The two researchers then did a second study, using weight-stable men who habitually consumed a typical American diet as subjects. The men followed a low-carb diet akin to the Atkins Lifetime Maintenance Phase, which contained more saturated fat than did their regular diet. All foods were prepared and provided to the subjects during each feeding period. Enough food was provided to maintain their weight. After six weeks on the diet, despite consuming more saturated fat, the men showed a significant reduction in their blood levels of saturated fat. They also improved their triglyceride and HDL cholesterol levels, LDL particle size, and insulin level. This study further supports the conclusion that a low carbohydrate intake stimulates the metabolism of saturated fat in the diet(5).
These two studies clearly show that low-carb diets high in saturated fat show effects that are very different from results in studies of individuals following a moderate- to high-carbohydrate diet, which is typical of the way most Americans eat. The likely cause is a combination of less storage and greater burning of saturated fat. This research supports the conclusion that dietary fat, even saturated fat, isn't harmful in the context of a low-carbohydrate diet(6,7).
1. Jakobsen, M.U., O'Reilly, E.J., Heitmann, B.L., Pereira, M.A., Balter, K., Fraser, G.E., et al., “Major Types of Dietary Fat and Risk of Coronary Heart Disease: A Pooled Analysis of 11 Cohort Studies," American Journal of Clinical Nutrition, 89, 2009, pages 1425–1432.
2. Wang, L., Folsom, A.R., Zheng, Z.J., Pankow, J.S., Eckfeldt, J.H., “Plasma Fatty Acid Composition and Incidence of Diabetes in Middle-Aged Adults: The Atherosclerosis Risk in Communities (ARIC) Study," American Journal of Clinical Nutrition, 78, 2003, pages 91–98.
3. Warensjo, E., Riserus, U., Vessby, B., “Fatty Acid Composition of Serum Lipids Predicts the Development of the Metabolic Syndrome in Men," Diabetologia, 48, 2005, pages 1999–2005.
4. Forsythe, C.E., Phinney, S.D., Fernandez, M.L. Quann, E.E., Wood, R.J., Bibus, D.M., et al., “Comparison of Low Fat and Low Carbohydrate Diets on Circulating Fatty Acid Composition and Markers of Inflammation," Lipids, 43, 2008, pages 65–77.
5. Volek, J.S., Fernandez, M.L., Feinman, R.D., Phinney, S.D., “Dietary Carbohydrate Restriction Induces a Unique Metabolic State Positively Affecting Atherogenic Dyslipidemia, Fatty Acid Partitioning, and Metabolic Syndrome," Progress in Lipid Research, 47, 2008, pages 307–318.

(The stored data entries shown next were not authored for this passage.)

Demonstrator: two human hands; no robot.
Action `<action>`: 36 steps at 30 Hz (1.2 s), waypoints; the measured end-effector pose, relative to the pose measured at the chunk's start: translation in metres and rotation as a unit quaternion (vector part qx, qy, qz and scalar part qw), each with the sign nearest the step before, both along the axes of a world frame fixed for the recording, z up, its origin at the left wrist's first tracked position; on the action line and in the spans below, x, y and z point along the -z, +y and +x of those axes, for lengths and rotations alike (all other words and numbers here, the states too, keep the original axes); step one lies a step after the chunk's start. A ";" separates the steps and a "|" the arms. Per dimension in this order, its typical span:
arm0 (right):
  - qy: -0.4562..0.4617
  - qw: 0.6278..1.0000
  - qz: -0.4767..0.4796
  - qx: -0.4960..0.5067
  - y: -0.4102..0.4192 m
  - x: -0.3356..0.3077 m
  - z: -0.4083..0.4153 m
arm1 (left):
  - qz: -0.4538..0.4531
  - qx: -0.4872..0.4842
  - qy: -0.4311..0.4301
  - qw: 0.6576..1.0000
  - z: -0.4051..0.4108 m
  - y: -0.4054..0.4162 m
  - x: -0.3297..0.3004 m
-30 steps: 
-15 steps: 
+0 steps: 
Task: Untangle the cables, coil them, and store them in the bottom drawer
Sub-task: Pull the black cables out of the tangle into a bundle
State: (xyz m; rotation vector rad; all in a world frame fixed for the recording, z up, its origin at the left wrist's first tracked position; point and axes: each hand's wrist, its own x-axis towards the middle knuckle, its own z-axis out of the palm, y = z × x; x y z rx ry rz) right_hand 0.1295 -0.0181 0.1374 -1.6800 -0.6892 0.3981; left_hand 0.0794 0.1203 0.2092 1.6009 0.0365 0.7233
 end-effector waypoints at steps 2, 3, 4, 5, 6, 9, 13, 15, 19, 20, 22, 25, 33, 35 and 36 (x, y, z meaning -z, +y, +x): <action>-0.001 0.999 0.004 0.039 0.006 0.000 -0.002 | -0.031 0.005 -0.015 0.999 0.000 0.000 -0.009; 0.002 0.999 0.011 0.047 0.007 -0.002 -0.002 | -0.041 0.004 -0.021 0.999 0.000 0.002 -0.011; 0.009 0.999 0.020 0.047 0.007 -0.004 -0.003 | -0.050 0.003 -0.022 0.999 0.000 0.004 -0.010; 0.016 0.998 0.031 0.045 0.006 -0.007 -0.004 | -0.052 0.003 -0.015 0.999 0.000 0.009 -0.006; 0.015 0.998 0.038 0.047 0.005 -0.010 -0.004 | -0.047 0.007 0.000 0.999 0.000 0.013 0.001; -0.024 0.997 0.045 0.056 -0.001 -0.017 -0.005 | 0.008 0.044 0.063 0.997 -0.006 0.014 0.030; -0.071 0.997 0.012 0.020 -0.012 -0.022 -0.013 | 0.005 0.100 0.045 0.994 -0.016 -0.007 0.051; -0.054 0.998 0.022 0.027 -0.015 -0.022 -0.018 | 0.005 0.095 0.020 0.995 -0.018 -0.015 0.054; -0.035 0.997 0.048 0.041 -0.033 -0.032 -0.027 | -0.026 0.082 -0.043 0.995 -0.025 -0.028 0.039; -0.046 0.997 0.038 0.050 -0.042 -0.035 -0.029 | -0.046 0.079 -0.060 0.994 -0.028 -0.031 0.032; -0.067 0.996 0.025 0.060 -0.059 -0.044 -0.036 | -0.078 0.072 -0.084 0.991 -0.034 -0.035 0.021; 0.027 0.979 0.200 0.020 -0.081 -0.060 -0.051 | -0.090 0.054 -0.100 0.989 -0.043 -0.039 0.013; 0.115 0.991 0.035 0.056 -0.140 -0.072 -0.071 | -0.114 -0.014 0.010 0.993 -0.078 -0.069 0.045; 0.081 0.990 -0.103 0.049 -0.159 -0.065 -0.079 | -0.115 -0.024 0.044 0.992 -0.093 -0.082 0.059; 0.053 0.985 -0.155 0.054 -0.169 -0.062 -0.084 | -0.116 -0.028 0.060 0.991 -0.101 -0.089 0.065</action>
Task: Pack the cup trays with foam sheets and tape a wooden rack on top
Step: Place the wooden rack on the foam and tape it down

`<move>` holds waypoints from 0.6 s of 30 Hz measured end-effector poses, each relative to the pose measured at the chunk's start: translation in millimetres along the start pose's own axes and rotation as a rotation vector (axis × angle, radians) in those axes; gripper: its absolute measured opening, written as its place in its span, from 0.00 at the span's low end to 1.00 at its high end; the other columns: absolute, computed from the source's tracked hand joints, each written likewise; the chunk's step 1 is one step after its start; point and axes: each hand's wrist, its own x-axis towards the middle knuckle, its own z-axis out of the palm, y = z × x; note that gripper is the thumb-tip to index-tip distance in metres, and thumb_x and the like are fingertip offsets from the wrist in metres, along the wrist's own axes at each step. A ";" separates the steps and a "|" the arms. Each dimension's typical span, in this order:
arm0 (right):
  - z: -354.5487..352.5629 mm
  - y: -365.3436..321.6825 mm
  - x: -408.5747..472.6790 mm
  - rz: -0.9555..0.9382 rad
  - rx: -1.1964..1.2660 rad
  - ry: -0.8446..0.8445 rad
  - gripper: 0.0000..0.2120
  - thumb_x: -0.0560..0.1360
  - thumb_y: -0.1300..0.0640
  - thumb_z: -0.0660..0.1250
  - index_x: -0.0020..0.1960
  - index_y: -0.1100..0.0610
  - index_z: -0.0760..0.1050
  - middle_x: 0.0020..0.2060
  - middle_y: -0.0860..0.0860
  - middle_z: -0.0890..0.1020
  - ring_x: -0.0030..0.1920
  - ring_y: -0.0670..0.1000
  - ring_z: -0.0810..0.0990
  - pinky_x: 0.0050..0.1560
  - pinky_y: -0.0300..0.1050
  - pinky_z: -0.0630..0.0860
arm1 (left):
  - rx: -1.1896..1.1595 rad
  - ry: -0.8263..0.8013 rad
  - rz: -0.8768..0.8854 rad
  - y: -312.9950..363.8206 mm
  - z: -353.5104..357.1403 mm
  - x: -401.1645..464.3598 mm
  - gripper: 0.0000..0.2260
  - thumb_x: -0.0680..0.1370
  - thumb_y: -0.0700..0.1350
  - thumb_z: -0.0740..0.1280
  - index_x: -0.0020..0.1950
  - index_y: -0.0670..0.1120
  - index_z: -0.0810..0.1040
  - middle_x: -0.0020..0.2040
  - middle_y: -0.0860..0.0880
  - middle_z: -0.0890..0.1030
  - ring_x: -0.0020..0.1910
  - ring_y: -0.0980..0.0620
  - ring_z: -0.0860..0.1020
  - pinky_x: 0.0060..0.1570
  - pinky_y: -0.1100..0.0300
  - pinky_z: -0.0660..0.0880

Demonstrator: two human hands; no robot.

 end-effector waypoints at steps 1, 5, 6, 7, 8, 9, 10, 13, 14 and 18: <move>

6. Raatz, S.K., Bibus, D.M., Thomas, W., Kris-Etherton, P., “Total Fat Intake Modifies Plasma Fatty Acid Composition in Humans," The Journal of Nutrition, 131, 2001, pages 231–234.
7. King, I.B., Lemaitre, R.N., Kestin, M., “Effect of a Low-Fat Diet on Fatty Acid Composition in Red Cells, Plasma Phospholipids, and Cholesterol Esters: Investigation of a Biomarker of Total Fat Intake," American Journal of Clinical Nutrition, 83, 2006, pages 227–236.